В этом кабинете они устроились окончательно и Ясуда, наконец-то приказал подать сакэ. Распив по две чарки, Нагахидэ соизволил заговорить.
– Этот столик, действительно обычный пень. – монотонно произнёс он.
– Вы читаете мысли, Ясуда-доно? – удивился Масакагэ.
– Нет. Просто каждый, кто оказывается в моём кабинете, задаёт этот вопрос. Для меня этот столик символизирует единство с природой, царящей в здешних краях после холодов и снега. – пояснил Нагахидэ. Говорил он тихо и на одной ноте, словно заученный текст. При этом, лицо его будто застыло в одном положении, выражая, толи усталость, толи полную отрешённость. Масакагэ всегда удивляло, как этот, вечно скучающий человек, может быть таким яростным в бою, заливая свои доспехи золотого цвета, алой кровью врагов. А ведь он ни разу даже не был ранен.
– Как поживает моя сестра? – после долгого молчания, поинтересовался Масакагэ.
– Она в добром здравии. – безучастно ответил Нагахидэ. – Её заботы сугубо женские и ей не место среди мужчин. Вы ведь об этом хотели спросить?
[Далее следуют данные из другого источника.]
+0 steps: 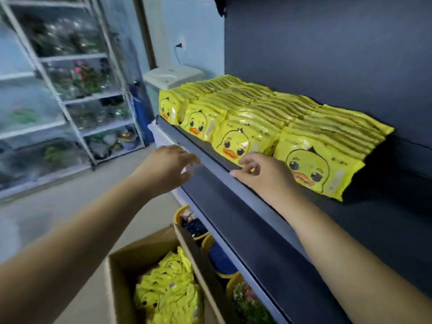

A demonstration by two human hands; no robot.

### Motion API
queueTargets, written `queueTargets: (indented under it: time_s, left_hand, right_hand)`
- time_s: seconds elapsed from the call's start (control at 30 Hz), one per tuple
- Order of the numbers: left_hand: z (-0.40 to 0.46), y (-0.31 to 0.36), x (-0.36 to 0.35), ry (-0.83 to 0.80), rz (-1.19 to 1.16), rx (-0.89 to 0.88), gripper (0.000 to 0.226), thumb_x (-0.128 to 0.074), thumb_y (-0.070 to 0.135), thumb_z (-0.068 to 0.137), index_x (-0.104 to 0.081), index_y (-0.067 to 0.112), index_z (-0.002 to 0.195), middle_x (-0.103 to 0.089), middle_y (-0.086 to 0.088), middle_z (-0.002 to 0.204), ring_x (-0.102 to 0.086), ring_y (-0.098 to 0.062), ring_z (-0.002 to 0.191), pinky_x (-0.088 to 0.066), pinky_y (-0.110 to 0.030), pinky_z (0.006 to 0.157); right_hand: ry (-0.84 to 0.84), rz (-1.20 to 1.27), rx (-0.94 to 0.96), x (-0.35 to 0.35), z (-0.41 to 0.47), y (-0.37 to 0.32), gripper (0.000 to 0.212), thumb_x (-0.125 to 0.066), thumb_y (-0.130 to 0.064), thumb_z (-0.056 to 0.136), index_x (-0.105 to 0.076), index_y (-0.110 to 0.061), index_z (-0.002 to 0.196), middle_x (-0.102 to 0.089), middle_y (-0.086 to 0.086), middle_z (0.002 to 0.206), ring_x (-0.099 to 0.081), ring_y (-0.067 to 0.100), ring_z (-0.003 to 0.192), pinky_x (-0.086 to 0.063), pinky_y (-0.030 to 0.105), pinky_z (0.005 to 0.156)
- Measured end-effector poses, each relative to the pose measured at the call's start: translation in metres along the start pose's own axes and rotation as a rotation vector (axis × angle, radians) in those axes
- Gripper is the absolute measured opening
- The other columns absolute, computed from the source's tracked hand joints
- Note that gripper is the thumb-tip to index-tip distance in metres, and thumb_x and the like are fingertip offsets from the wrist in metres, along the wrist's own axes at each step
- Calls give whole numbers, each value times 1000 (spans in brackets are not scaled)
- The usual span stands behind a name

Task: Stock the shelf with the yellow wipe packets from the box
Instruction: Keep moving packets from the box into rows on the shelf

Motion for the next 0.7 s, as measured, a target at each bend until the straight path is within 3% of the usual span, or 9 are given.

– Вас не проведёшь. – краешком рта ухмыльнулся Уэда, пытаясь придать хоть какое-то веселье этому «празднику». – Ваш сын, полагаю, тоже здоров?
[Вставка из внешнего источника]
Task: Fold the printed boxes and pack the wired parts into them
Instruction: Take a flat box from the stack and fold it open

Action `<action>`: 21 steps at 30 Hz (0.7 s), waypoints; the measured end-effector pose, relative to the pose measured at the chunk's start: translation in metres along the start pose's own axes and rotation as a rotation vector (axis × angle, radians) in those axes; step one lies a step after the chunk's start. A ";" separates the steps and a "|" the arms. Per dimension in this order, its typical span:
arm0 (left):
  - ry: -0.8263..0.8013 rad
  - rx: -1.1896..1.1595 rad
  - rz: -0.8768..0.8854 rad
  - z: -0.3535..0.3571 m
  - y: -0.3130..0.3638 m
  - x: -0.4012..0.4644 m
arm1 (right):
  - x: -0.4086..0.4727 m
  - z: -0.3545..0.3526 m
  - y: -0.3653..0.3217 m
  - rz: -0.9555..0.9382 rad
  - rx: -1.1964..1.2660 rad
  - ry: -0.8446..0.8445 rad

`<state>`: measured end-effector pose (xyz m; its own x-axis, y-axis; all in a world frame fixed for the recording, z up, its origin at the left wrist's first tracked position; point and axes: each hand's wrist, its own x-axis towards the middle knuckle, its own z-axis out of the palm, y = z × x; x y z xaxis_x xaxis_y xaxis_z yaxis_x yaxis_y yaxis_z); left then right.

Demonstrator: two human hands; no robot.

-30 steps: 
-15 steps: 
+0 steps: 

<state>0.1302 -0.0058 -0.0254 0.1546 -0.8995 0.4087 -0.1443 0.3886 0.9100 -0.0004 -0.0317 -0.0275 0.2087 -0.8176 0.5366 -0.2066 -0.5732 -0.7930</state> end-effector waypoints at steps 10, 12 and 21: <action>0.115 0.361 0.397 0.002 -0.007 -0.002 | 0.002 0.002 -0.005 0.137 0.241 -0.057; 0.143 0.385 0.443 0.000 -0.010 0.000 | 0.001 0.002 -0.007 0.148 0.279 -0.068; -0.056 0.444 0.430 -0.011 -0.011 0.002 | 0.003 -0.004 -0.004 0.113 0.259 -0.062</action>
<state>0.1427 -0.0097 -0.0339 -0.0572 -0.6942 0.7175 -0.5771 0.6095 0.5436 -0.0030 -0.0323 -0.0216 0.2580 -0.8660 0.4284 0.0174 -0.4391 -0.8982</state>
– Да. – коротко кивнул хозяин дома. Он разлил сакэ и приказал принести закуску. Когда перед трапезниками появились подносы с маленькими кусочками сырой рыбы, кальмарами, мидиями и прочими дарами моря, Ясуда поднял чарку и произнёс:
– До дна!
– Как вы считаете, Уэда-доно, правильно ли поступил наш господин, отправив всех вассалов по домам? – спросил Нагахидэ после того, как они выпили и закусили.
– В этом нет ничего плохого, когда князь проявляет заботу о своих слугах. – ответил Масакагэ, в душе обрадовавшись, что разговор начинает понемногу оживляться. – Мне кажется, он хочет загладить вину за долгий поход. К тому же, сейчас зима и в Этиго нет особых хлопот.
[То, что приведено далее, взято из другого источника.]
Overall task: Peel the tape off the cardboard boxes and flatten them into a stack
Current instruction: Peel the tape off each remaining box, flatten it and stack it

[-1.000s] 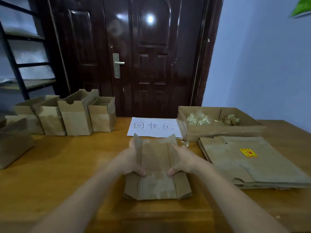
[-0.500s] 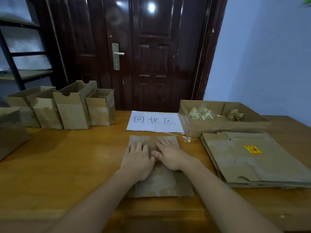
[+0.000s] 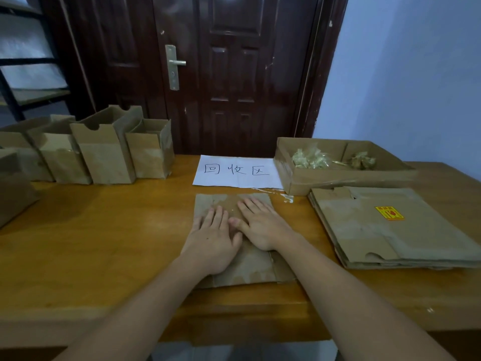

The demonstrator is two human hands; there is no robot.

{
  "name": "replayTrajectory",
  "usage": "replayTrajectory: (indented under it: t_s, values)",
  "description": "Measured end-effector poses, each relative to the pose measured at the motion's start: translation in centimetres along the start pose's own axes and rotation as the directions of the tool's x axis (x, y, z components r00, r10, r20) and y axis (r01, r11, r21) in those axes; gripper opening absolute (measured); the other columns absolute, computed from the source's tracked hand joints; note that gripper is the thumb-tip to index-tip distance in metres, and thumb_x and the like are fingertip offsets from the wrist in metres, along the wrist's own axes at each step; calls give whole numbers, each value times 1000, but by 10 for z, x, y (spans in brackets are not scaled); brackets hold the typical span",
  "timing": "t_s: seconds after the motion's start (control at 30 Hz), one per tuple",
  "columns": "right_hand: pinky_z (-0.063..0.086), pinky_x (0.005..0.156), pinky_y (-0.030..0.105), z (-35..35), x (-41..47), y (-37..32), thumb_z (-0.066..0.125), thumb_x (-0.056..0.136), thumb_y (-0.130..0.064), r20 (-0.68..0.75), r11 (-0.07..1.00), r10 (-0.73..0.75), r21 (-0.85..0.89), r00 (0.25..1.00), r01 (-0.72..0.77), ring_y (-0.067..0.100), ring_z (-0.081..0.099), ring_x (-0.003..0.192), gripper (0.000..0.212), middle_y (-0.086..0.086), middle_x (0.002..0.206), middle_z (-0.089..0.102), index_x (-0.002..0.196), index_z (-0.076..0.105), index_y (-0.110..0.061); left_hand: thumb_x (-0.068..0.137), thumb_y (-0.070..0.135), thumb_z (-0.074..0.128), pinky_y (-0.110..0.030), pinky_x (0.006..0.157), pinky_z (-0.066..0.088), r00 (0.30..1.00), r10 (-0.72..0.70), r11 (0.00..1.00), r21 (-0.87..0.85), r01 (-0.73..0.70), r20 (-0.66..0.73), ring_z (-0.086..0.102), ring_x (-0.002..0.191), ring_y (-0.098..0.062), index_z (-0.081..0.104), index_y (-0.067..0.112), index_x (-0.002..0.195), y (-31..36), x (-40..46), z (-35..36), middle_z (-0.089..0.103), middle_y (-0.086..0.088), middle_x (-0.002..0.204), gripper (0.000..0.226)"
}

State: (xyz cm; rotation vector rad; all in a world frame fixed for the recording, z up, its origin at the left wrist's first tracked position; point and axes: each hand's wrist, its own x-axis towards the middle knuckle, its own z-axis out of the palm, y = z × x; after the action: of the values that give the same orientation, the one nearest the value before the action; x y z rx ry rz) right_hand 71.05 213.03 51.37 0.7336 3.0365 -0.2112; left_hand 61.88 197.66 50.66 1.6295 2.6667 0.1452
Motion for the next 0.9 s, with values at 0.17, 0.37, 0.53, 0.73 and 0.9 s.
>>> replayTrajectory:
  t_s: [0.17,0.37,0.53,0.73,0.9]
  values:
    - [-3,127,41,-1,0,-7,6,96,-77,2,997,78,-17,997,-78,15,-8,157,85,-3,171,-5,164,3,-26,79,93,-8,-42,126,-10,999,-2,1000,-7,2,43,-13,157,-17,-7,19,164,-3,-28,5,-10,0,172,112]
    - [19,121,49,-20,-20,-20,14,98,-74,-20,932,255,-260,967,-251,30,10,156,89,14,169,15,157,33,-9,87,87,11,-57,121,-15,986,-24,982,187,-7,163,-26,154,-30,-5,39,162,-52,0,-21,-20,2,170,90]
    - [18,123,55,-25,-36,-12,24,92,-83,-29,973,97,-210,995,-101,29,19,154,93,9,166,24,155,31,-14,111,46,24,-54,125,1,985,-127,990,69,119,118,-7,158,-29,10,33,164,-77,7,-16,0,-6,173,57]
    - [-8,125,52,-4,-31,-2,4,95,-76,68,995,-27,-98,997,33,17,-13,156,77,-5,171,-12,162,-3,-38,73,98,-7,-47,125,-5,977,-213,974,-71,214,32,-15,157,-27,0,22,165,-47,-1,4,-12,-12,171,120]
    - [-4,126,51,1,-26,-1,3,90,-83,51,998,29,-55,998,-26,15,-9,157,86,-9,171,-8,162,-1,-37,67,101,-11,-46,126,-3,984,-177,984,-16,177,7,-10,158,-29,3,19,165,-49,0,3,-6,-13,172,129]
– Хм. Я думаю так же. – усмехнулся Ясуда, казалось впервые за всё время их знакомства. – И всё же, я считаю это лишним. Нужно было оставить с собой хотя бы Усами или Наоэ. Наш даймё прекрасный человек и великий воин, но в политике он разбирается плохо.
– Не думаю, что это большая проблема. Каждый из нас готов прийти к нему по первому зову. – ответил Уэда.
– Вот как? – Нагахидэ удивился, но лицо его по-прежнему выражало пустоту. – Даже вы? Помниться вы не желали видеть Кагэтору-сама своим господином.
– Я никогда не был против князя лично. Я просто выполнял обещание, данное отцу. – гордо заявил Масакагэ. – Мы, Нагао, всегда служили Уэсуги, но с приходом Тамэкагэ всё изменилось.
– Я понял вас Уэда-доно. Но давайте забудем о прошлом. В настоящем нас ждут, куда большие перемены. – прервал его Ясуда и разлил по новой.
– Что вы имеете ввиду?
– Первое – это вражда с Такэдой. Как долго она будет продолжаться и сможем ли мы вообще его победить. Второе – это союз с Асакура. Со смертью их главного полководца Сотэки, вся власть теперь в руках их молодого главы. Сможет ли он сдержать икко-икки или же нам придётся самим с ними разбираться. А это значит, что Этиго будет в опасности.
– Почему же. – лицо Масакагэ посветлело. Он почувствовал себя более свободно, чем ранее. Отчасти это был эффект сакэ, а отчасти из-за того, что хозяин дома наконец-то разговорился.
– Придётся сражаться на три фронта. И я не беру в расчёт Ашина из Ивасиро.
– На три? – не понял Масакагэ – Икко, Такэда, а кто третий?
– Ходзё. Не думаю, что Уджиясу не захочет отомстить нам за поражение в Кодзукэ. Да и этот… Наримаса из Уэсуги. Он не сможет выстоять. Уж слишком слаб. – поделился своими соображениями Ясуда. – Однако, это всё домыслы. Я предпочитаю руководствоваться фактами.
– И какие же факты у вас имеются Ясуда-доно? – поинтересовался Уэда.
– Немалые. – Нагахидэ задрал подбородок и его лицо приобрело надменные черты. – Кагэтора-сама слишком мягок. Он простил предательство Китадзё и он пропускает мимо ушей роптание Окумы. Так же, он простил вас Уэда-доно. Не кажется ли вам, что наш господин теряет хватку? Его мысли о мире затмевают его разум.